TASK GOAL: All of the data should be reproduced word for word, though its pictures must be omitted.

INFORMATION SUPPLIED:
____

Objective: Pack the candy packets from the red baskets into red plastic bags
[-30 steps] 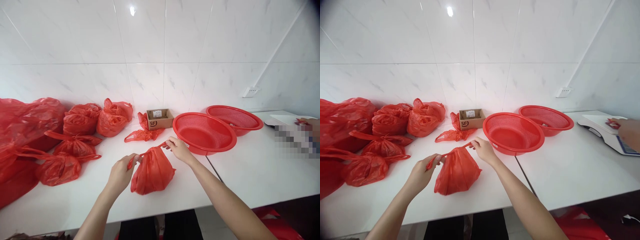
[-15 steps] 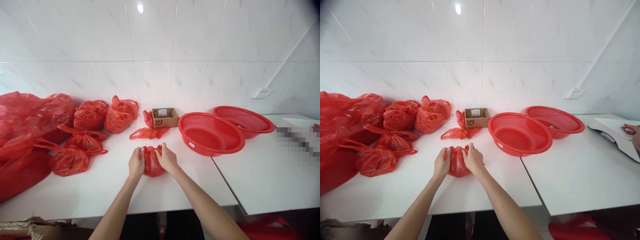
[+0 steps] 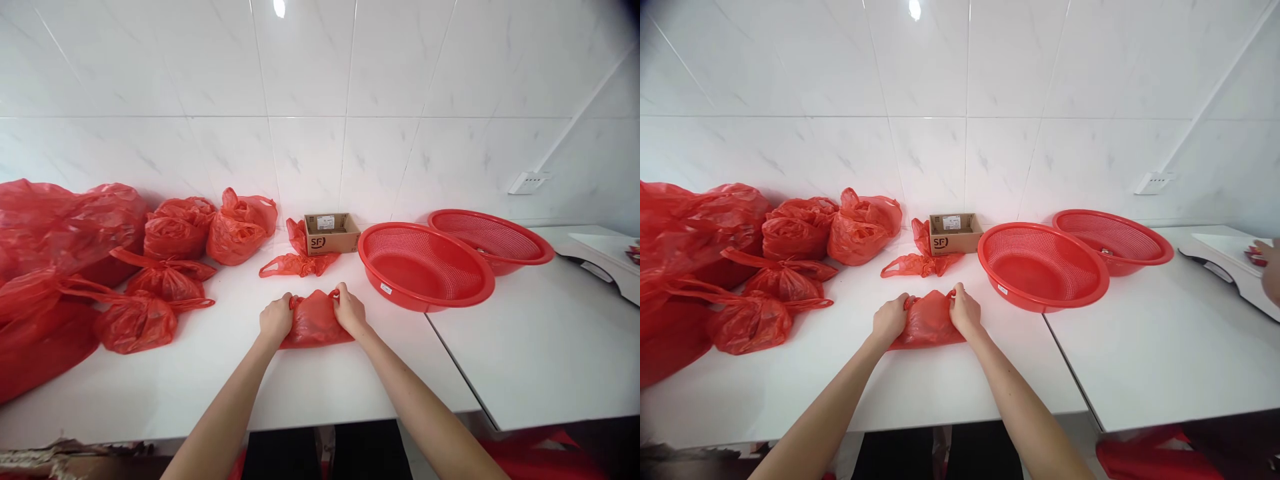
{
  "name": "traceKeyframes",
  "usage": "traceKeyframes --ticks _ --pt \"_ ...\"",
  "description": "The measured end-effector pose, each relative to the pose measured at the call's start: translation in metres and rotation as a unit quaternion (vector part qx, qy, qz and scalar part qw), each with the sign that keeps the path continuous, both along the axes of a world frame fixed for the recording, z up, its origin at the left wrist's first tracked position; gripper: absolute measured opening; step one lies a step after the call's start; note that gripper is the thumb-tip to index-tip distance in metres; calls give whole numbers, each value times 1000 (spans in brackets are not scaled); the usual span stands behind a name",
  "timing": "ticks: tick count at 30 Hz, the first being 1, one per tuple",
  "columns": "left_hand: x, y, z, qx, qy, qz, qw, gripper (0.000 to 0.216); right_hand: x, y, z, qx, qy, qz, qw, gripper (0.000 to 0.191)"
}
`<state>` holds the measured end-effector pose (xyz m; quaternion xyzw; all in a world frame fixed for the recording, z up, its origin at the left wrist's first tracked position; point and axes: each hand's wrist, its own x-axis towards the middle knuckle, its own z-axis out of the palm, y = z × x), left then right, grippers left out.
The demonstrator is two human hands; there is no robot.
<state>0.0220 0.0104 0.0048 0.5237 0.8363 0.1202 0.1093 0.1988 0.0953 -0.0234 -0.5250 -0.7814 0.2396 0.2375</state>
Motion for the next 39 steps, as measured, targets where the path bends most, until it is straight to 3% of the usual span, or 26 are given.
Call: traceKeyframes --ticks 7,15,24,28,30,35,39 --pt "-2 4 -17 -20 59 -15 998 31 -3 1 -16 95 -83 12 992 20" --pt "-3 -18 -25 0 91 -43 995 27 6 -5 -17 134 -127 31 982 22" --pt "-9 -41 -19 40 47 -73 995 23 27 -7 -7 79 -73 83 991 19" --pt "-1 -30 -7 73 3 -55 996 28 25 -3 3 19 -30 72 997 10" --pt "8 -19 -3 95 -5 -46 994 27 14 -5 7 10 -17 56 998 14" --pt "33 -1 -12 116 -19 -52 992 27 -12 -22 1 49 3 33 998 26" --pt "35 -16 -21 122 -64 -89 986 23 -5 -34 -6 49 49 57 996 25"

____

TASK SOLUTION:
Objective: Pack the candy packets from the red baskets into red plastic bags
[-30 steps] 
[-15 steps] 
[+0 steps] 
{
  "name": "traceKeyframes",
  "usage": "traceKeyframes --ticks _ --pt \"_ ...\"",
  "description": "The measured end-effector pose, each relative to the pose measured at the call's start: translation in metres and rotation as a unit quaternion (vector part qx, qy, qz and scalar part qw), each with the sign that keeps the path continuous, both along the axes of a world frame fixed for the recording, z up, its origin at the left wrist's first tracked position; gripper: absolute measured opening; step one lies a step after the call's start; note that gripper is the thumb-tip to index-tip distance in metres; calls give whole numbers, each value times 1000 (spans in brackets are not scaled); the usual span stands behind a name",
  "timing": "ticks: tick count at 30 Hz, the first being 1, one per tuple",
  "columns": "left_hand: x, y, z, qx, qy, qz, qw, gripper (0.000 to 0.216); right_hand: x, y, z, qx, qy, qz, qw, gripper (0.000 to 0.191)"
}
`<state>` holds the measured end-effector pose (xyz m; quaternion xyzw; all in a world frame fixed for the recording, z up, its origin at the left wrist's first tracked position; point and axes: each hand's wrist, its own x-axis towards the middle knuckle, its own z-axis out of the palm, y = z × x), left then right, grippers left out.
The demonstrator is two human hands; there is no robot.
<state>0.0220 0.0104 0.0048 0.5237 0.8363 0.1202 0.1093 0.1988 0.0953 -0.0234 -0.5250 -0.7814 0.2396 0.2375</state>
Motion for the next 39 steps, as measured, targets where the path bends most, until it is straight to 3% of the usual span, or 26 are given.
Call: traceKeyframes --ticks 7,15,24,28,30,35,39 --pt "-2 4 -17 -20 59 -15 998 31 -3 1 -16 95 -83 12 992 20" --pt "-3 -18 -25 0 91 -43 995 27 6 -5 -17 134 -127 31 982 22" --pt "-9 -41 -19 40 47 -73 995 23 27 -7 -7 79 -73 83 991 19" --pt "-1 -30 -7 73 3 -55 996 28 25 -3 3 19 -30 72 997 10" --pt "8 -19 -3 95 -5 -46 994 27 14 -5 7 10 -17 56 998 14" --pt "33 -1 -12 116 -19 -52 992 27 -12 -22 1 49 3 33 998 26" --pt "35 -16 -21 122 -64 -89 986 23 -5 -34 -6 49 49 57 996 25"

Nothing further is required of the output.